> **The task**:
Read the listing below and copy out each line where the word "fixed" occurs.
──────────
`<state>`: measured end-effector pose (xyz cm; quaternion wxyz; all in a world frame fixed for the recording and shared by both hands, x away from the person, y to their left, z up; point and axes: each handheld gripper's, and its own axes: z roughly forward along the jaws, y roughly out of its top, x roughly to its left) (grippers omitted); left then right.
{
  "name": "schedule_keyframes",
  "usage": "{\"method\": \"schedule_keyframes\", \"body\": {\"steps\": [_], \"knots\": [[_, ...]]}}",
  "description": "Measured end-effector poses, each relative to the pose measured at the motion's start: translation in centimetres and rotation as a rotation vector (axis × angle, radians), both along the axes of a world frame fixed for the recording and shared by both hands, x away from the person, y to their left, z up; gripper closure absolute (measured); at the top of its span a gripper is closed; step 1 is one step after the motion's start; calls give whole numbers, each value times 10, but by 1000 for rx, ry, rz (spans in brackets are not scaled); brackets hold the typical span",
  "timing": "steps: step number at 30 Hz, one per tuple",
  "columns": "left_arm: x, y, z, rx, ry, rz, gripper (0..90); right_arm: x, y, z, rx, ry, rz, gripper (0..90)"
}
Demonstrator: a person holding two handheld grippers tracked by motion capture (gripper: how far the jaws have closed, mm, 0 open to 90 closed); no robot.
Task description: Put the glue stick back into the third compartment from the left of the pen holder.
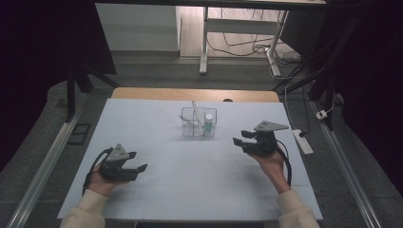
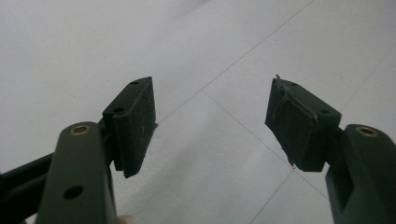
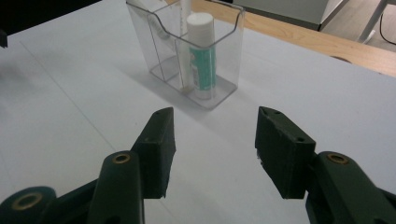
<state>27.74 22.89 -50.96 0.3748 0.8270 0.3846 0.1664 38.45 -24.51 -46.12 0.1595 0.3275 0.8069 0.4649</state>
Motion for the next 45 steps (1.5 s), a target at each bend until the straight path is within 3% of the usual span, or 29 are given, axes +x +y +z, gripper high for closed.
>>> {"method": "schedule_keyframes", "body": {"steps": [13, 22, 45], "knots": [[0, -1, 0, 2, 2, 0, 333, -27, -28, -22, -28, 4, 21, 443], [0, -1, 0, 3, 0, -2, 333, -33, -47, -33, -37, 22, -1, 439], [-1, 0, 1, -1, -6, 0, 333, -35, -45, -36, -79, 18, 26, 428]]}}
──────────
> **Answer area**:
`<state>`: measured end-effector pose (xyz cm; quaternion wxyz; all in a world frame fixed for the recording and shared by both hands, x away from the person, y to their left, z up; point and axes: each handheld gripper's, and its own axes: z roughly forward along the jaws, y roughly out of its top, x roughly to its left) (grippers omitted); left then right.
  "description": "Measured end-effector poses, each relative to the pose measured at the motion's start: translation in centimetres and rotation as a rotation vector (axis × angle, radians), both along the axes of a world frame fixed for the recording and shared by both hands, x away from the person, y to their left, z up; gripper closure absolute (measured); at the top of its span a gripper is closed; step 1 is one step after the motion's start; calls give whole numbers, each value times 10, but by 1000 for rx, ry, rz (spans in brackets are not scaled); brackets hold the typical span",

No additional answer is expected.